Earlier than you order, Morey recommends working your order via the useful Nutrition Calculator on the Chipotle web site — it calculates the total dietary info of your meal. You may as well see the distinction in dietary stats should you select to go “additional,” “regular,” or “mild” on any of your choices. For example, you may rapidly see that selecting a lightweight serving of cilantro-lime brown rice as a substitute of a traditional serving will shave off 105 energy.

 

Straightforward Choices to Order at Chipotle

what to order at chipotle to go bag

Nonetheless undecided what to order at Chipotle?
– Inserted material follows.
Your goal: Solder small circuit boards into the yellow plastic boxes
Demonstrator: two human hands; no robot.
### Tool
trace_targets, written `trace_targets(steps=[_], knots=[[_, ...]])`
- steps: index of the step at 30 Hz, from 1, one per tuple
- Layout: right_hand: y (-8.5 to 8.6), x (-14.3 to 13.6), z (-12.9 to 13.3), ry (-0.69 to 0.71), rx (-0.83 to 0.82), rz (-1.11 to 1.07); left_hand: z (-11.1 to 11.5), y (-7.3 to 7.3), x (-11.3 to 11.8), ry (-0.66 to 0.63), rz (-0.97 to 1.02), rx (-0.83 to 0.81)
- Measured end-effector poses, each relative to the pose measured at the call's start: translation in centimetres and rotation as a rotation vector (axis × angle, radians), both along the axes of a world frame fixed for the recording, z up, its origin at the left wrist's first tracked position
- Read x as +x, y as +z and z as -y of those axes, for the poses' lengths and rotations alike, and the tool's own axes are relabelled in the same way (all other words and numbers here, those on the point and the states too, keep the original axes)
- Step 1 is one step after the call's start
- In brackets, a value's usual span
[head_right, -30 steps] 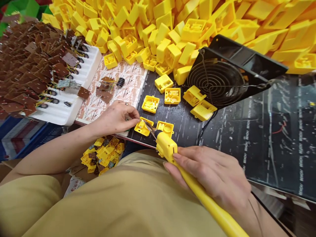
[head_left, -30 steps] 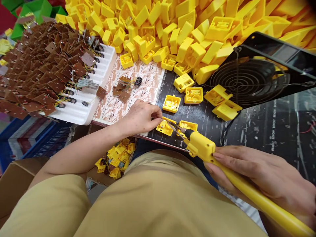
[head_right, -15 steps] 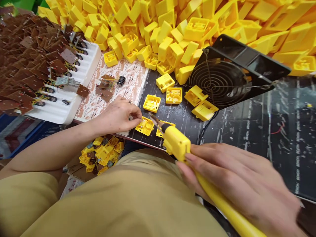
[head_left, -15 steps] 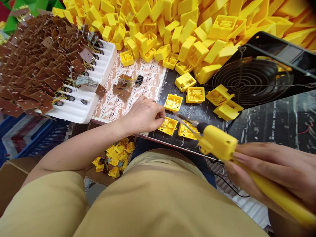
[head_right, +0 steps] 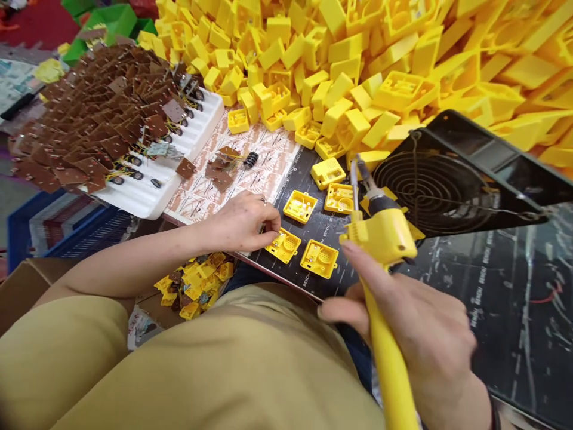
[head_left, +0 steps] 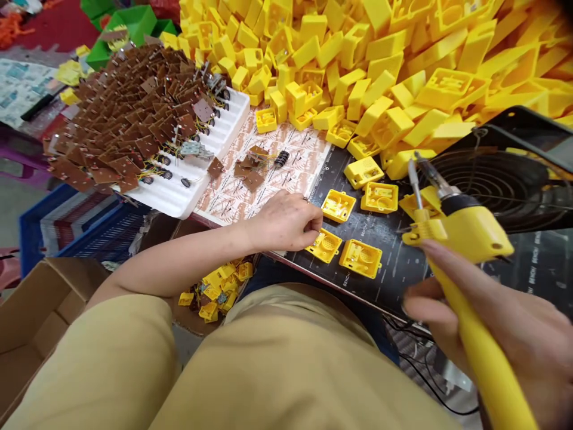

Listed below are a couple of choices that provide loads of vitamins. (Have in mind the sodium content material might be important, even within the healthiest choices at Chipotle — so attempt to restrict your sodium consumption the remainder of the day.)

Salad with rooster

Add black beans, fajita greens, and contemporary tomato salsa.

  • Energy: 360
  • Fats: 9 grams
  • Protein: 41 grams
  • Carbohydrates: 32 grams

Burrito bowl with sofritas

Add cilantro-lime brown rice (mild), pinto beans, fajita greens, tomatillo green-chili salsa, and romaine lettuce

  • Energy: 425
  • Fats: 15 grams
  • Protein: 19 grams
  • Carbohydrates: 58 grams

Veggie tacos

Select two crispy corn tortillas as a substitute of three, and add black beans, fajita greens, contemporary tomato salsa, guacamole, and romaine lettuce

  • Energy: 406
  • Fats: 22 grams
  • Protein: 10 grams
  • Carbohydrates: 46 grams

Life-style Bowls

For those who’re following a selected weight loss plan plan, it’s also possible to select considered one of Chipotle’s pre-designed Lifestyle Bowls — they’re obtainable in Whole30, paleo, and vegan-friendly variations.